Friday, December 05, 2008
He never ceases to surprise you.
Actually, the first Tarantino film that I ever saw was Reservoir Dogs and that too was quite some while back. Then there was a brief hiatus before one day, I saw Pulp Fiction. While that was a Class Apart film (not just a Band Apart one), there were brief periods of slump that were pretty much evident. Not in style or panache, but in the general storyline. I’ll level with you – I never understood the Bruce Willis part of the movie. Like, it did not contribute, in my opinion, greatly to the script. It was a great piece of cinema no doubt, and there will always be times when I rewind and watch those sections per se, but then it is not what will draw me to the whole frame.
So after that there was even a bigger pause before I watched my third and Quentin Tarantino’s fourth film (which he proudly advertises on the credits) – Kill Bill Vol. 1.
Boy!
This movie is mad. The director is mad. The storyline is mad. The visual effects are mad. The whole one hour and forty six approximate minutes that you spend with the movie is mad. It gives you a high, if I may say so. And it is also addictive. Though you may have seen it umpteenth number of times, there will be that sudden urge to first just watch one scene and consequently, in the same session, the whole film. What can I say about this movie that is not unique? That is not stunning? That just mesmerises you?
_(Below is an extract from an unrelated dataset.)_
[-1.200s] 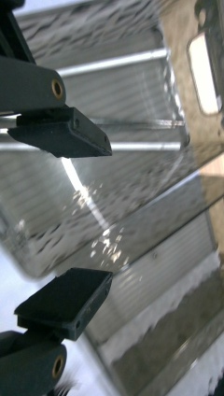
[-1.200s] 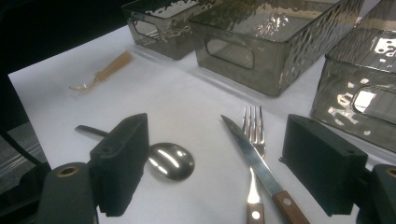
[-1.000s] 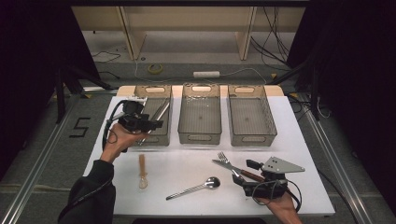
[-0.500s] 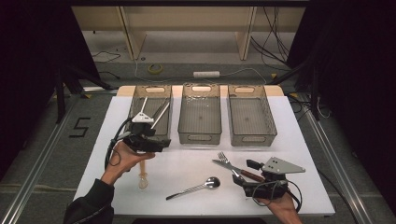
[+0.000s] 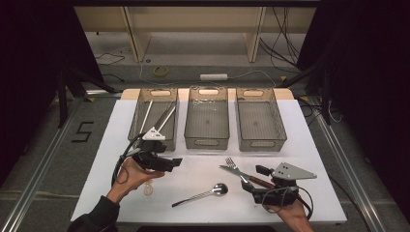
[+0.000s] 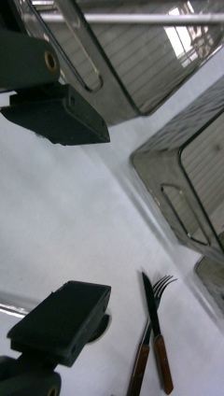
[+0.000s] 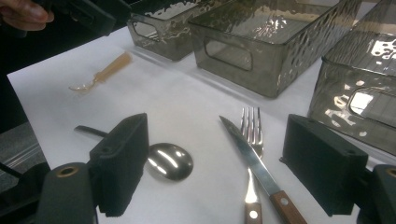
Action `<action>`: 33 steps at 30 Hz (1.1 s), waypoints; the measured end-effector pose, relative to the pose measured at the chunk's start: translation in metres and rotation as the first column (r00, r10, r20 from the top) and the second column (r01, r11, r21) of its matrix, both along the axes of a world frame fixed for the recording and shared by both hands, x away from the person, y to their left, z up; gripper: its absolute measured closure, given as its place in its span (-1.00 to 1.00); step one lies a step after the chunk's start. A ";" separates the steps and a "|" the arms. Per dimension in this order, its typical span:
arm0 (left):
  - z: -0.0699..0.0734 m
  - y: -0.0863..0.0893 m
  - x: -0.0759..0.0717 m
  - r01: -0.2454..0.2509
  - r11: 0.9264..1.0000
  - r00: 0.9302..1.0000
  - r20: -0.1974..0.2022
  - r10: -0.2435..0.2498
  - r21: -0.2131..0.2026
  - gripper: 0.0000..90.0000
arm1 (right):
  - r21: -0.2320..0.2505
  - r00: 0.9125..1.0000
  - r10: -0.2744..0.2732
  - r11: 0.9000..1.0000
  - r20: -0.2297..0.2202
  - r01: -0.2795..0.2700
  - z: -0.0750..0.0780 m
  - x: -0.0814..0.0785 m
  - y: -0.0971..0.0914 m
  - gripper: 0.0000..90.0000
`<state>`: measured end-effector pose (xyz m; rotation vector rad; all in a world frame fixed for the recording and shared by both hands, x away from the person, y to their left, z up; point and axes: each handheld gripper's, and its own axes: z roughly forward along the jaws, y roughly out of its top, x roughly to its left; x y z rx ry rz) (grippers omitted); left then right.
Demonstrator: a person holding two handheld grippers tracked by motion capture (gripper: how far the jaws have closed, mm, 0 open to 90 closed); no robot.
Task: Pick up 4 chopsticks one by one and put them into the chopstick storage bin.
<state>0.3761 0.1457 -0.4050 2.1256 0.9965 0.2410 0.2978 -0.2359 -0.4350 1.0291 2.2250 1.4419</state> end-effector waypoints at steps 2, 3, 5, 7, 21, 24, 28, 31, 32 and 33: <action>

Let me do what Tarantino did to his screenplay. Only thing – I’ll go in descending order of popular choice:
1. Performances: Uma Thurman. Period. How the hell did he even think of casting her (though actually, the character was a part of her creation, when you see at the end, “The Bride” developed by Q & U), and how the hell did she ever pull off madness of such gargantuan magnitude? Her performance was like watching poetry in motion, a complete package of collective disharmony and yet, a sheer solace of unity throughout the whole character. Her emotion of losing her child, her martial art capabilities, even her fluent Japanese, everything goes for her in this movie.
And it’s just not her. We also have Lucy Liu pulling off a fantastic performance as the Japanese Queenpin. Half of her close-ups focus on her eyes and she plays the whole message back and forth from right there. While these are the two basic tangents in this part of the movie, right before you end, you also have the legend put in a line himself – Michael Madsen, announcing his arrival and hooking us on for Vol. 2.
2. Camera/Editing: This is perhaps the only column that warrants no words for it. The name of the director alone guarantees epic novelties – be it the opening credit shots, the action sequences, and most importantly, the blue backdrop fight sequence between Black Mamba and a section of the Crazy 88 – simple, and yet effective.
3. Music: It says Original Music by The RZA and original it is. Seldom has a score been repeated. The maximum hits any score got was around 2-3. And the compositions were novel shots of complete genius. Whether it is the guitar and the whistle, the jazz rock stylized entrees, or simply the panpipe renditions by the legend himself, Zamfir, music has never blended in like this. The opening credit song (He shot me down, Bang, Bang by Nancy Sinatra) is perhaps the best credit sequence that I have ever seen for any movie. And also Zamfir’s The Great Shepherd for the closing credits was also mind blowing. You get to know this director simply from the music that he has played in this film.
4. Screenplay/Direction: To be very honest, there was a burning desire in me to finish those earlier columns as fast as I could and then come over here, to talk about Quentin Tarantino. But now that I am here, I have no words. What do I say? I never stopped once to note down a particular point! I never bothered to do that even on the nth time that I saw the movie. Nothing in this movie is chronologically arranged and yet, he just makes it the only possible way to be. The whole movie just oozes along. Without making you stop to think even for an itsy-bitsy minute. You feel you are a part of the whole drama, and you are receiving first hand information. You feel that this movie was made only for you and no one else has a clue. Black Beatrix/Kiddo/Mamba/The Bride/Mommy is telling you her story, to share it with you and with no one else. This is what Tarantino does for a living. He tells stories.
My response is same after each and every Quentin Tarantino movie – watch it. You'll be "QuERentinED".